When I talk to my cousins about Grandmère, we inevitably end up talking about ourselves - the shared memories and good times we had because of her.

There are four of us "older" grandchildren who knew Grandmère best when we were little kids and she lived in California.  Thanksgiving always meant a trip to Grandmère's house, where we looked forward to staying up late with the grownups to listen to their political arguments more than we looked forward to eating.  That doesn't mean our grandmother couldn't cook.  Oh no.  Grandmère's house also meant good food, especially breakfast.  One thing my husband will never understand about me is why in the world I love Scrapple.

Going to Grandmère's house also meant a swimming pool with a slide, jigsaw puzzles, playing football in the street, and corn dogs at the park.  I remember the long drive from LA to Fresno, when we kids played Mad Libs and drew signs to hang out the window that said, "Honk for Grandma's Turkey."  It's interesting that I can't remember a single return drive back home.

When we grandchildren talk about Grandmère, we all seem to relish in these same wonderful memories.  We don't talk about Grandmère much at all.  She didn't tell us stories or spoil us with gifts.  Most of what we know about her we learned from our parents.  But she was kind to us.  She brought the family together.  She brought us together.  We older cousins are really more like siblings because of her.  Her presence and her home were a focal point for all of us as children, creating a bond between us and shaping our lives to the present day.  I suppose it's true that we really didn't know her "as a person," but we knew her as the matriarch of our family...we knew her from a child's point of view...we knew her as our grandmother.

I learned so much about my grandmother at her funeral.  My aunt spoke of their travels together, a woman from the hospital where she volunteered spoke of her positive attitude and high energy, my mom (who was not her daughter, but her daughter-in-law) spoke of Grandmère's confidence and sense of self, a friend spoke of her great mind with its seemingly endless storehouse of facts, and others spoke of her dedication to her family and many other things which escape me at the moment, but which come to mind at random times each day.  I hope the others learned something from me too.

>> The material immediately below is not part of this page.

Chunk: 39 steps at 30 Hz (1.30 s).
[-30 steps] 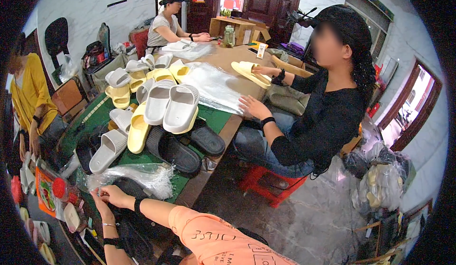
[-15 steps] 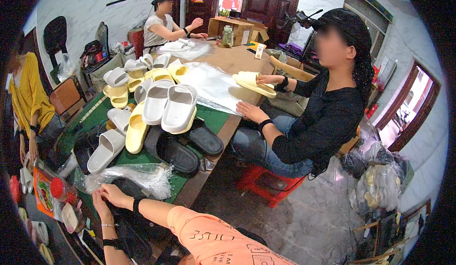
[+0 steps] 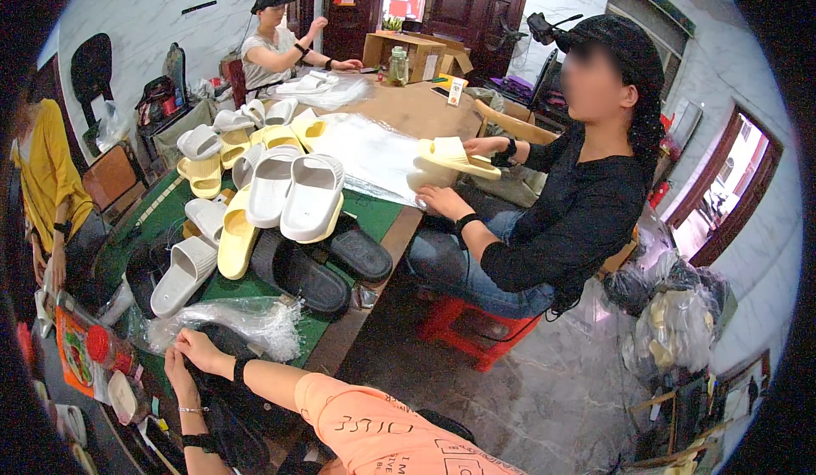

I'm at peace with only having known Grandmère as my grandmother now.  I won't pine over not having spent more time with her or not getting to know her better.  She was not my peer and we never could have been buddies.  But I am profoundly glad to have witnessed this tribute to her.  It was inspirational.  As the officiate at the service said, she lived a grand life.  Now that is something to aspire to.  Thank you, Grandmère.